Dans des documents publiés deux jours avant le drame, la police avait indiqué qu'elle comptait déployer seulement 200 agents à Itaewon.

"C'est une catastrophe provoquée par l'homme, déclenchée par un manque de conscience concernant la sécurité", a critiqué Shin Dong-min, professeur à l'Université nationale des Transports de Corée. "Les commerçants d'Itaewon et les responsables du gouvernement auraient dû se préparer davantage à la venue d'une foule massive".

 

Et les secours ?

 

Des équipes de secouristes en effectif insuffisant ont éprouvé les pires difficultés à assister un très grand nombre de victimes en arrêt cardiaque. De simples passants ont été mis à contribution pour pratiquer des réanimations cardio-respiratoires sur des personnes inconscientes.

Une vidéo circulant sur Twitter a montré des dizaines de personnes pratiquant des massages cardiaques sur des victimes allongées sur les trottoirs et d'autres, parfois déguisées avec leurs tenues de Halloween, évacuer des corps en les portant sur leurs dos.

"J'étais en train de marcher mais je me suis arrêtée pour pratiquer des réanimations cardio-respiratoires", a raconté Min Byung-yeon, une ancienne infirmière, à la chaîne YTN. 

Une autre femme qui se trouvait à Itaewon avec son enfant pour participer à la fête a expliqué qu'on lui avait demandé de pratiquer le bouche-à-bouche à plusieurs victimes. 

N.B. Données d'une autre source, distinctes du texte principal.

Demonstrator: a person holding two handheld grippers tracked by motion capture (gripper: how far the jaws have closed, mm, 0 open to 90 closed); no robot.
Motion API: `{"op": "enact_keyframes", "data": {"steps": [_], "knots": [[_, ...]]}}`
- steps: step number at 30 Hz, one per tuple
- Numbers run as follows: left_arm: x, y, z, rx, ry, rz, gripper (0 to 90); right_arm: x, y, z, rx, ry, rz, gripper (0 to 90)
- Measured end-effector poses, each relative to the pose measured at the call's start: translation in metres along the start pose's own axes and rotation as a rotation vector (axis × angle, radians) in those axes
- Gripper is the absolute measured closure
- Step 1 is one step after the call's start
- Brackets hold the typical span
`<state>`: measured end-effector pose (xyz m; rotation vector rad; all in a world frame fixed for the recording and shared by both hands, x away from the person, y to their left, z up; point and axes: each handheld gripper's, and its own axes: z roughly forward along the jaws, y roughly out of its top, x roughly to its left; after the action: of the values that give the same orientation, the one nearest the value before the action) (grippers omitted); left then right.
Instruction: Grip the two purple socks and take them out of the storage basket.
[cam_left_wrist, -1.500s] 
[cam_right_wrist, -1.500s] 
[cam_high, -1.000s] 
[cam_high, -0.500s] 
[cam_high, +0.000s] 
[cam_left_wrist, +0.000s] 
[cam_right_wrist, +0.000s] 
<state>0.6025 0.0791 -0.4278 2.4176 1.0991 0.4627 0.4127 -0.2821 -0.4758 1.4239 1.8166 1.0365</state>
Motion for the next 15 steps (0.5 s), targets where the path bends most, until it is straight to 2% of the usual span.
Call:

Sur Twitter, une personne se présentant comme une infirmière a aussi rapporté que certains patients se contentaient de la filmer avec leurs téléphones, sans intervenir, pendant qu'elle tentait de réanimer des victimes. "Je n'ai pas pu retenir mes larmes, personne ne m'aidait, ils continuaient à filmer", a-t-elle témoigné. "La victime n'a pas survécu. Cette situation était choquante et effrayante".